PROBLEM REQUIREMENTS - When a line in the entries contains the word "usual", copy that line in full.

(Collected data)
☆ ☆ ☆

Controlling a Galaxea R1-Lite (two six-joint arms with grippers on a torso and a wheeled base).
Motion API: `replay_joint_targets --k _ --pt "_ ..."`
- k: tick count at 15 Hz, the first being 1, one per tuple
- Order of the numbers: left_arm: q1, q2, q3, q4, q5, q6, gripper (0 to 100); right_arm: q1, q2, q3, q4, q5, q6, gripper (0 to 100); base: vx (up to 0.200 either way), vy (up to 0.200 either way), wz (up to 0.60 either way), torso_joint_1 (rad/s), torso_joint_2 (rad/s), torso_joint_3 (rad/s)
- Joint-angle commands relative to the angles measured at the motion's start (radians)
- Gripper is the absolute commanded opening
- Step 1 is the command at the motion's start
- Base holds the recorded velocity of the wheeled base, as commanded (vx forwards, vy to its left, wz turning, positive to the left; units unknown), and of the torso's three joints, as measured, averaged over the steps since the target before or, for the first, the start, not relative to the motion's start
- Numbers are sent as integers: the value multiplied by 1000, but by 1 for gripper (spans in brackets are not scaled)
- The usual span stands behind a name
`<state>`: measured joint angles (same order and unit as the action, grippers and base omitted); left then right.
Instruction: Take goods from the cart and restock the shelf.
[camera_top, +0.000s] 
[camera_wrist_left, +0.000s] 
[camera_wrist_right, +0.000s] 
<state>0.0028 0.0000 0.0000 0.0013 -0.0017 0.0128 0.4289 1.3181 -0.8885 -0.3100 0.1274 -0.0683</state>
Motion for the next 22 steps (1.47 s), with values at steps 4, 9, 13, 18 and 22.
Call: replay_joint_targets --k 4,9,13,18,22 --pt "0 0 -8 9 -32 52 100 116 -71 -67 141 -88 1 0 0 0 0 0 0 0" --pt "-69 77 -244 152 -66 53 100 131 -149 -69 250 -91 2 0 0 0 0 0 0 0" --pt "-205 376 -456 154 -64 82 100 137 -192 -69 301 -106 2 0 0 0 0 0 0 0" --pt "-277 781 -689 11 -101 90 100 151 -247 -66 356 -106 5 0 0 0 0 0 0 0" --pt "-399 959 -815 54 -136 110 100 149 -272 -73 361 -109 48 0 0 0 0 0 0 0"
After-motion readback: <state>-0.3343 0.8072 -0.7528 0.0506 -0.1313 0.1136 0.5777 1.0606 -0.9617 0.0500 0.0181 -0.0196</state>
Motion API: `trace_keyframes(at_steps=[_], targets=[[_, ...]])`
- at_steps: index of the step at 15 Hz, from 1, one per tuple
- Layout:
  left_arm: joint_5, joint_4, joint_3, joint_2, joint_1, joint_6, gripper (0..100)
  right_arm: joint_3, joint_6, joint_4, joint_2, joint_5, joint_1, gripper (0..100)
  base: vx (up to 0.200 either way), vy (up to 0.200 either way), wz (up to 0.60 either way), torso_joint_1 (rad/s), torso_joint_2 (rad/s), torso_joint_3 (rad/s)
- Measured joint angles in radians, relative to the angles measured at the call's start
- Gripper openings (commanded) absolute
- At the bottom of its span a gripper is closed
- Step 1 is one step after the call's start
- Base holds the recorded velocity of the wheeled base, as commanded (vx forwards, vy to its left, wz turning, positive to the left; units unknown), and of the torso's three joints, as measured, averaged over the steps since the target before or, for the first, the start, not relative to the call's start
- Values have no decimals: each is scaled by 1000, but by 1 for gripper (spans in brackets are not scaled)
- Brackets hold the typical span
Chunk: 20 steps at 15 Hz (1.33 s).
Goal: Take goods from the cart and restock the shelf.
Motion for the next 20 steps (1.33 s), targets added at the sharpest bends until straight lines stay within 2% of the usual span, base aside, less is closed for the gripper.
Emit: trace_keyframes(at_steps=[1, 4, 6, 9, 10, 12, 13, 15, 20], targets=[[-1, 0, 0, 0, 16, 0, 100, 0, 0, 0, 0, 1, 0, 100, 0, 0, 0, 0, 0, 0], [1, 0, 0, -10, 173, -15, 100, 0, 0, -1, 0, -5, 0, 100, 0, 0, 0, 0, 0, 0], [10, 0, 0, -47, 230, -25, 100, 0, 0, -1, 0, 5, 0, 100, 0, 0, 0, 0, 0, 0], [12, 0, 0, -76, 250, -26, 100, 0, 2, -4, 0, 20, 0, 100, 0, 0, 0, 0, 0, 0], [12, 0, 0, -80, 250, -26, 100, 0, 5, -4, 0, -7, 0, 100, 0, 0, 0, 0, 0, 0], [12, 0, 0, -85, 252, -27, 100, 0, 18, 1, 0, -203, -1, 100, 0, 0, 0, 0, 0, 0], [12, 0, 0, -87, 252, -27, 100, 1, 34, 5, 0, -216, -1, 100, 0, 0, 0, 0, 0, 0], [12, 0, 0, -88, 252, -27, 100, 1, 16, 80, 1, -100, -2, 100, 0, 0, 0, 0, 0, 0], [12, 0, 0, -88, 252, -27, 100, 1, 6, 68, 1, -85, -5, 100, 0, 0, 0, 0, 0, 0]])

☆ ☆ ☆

YOUR SOLUTION -
- The usual span stands behind a name
Motion for the next 20 steps (1.33 s), targets added at the sharpest bends until straight lines stay within 2% of the usual span, base aside, less is closed for the gripper.

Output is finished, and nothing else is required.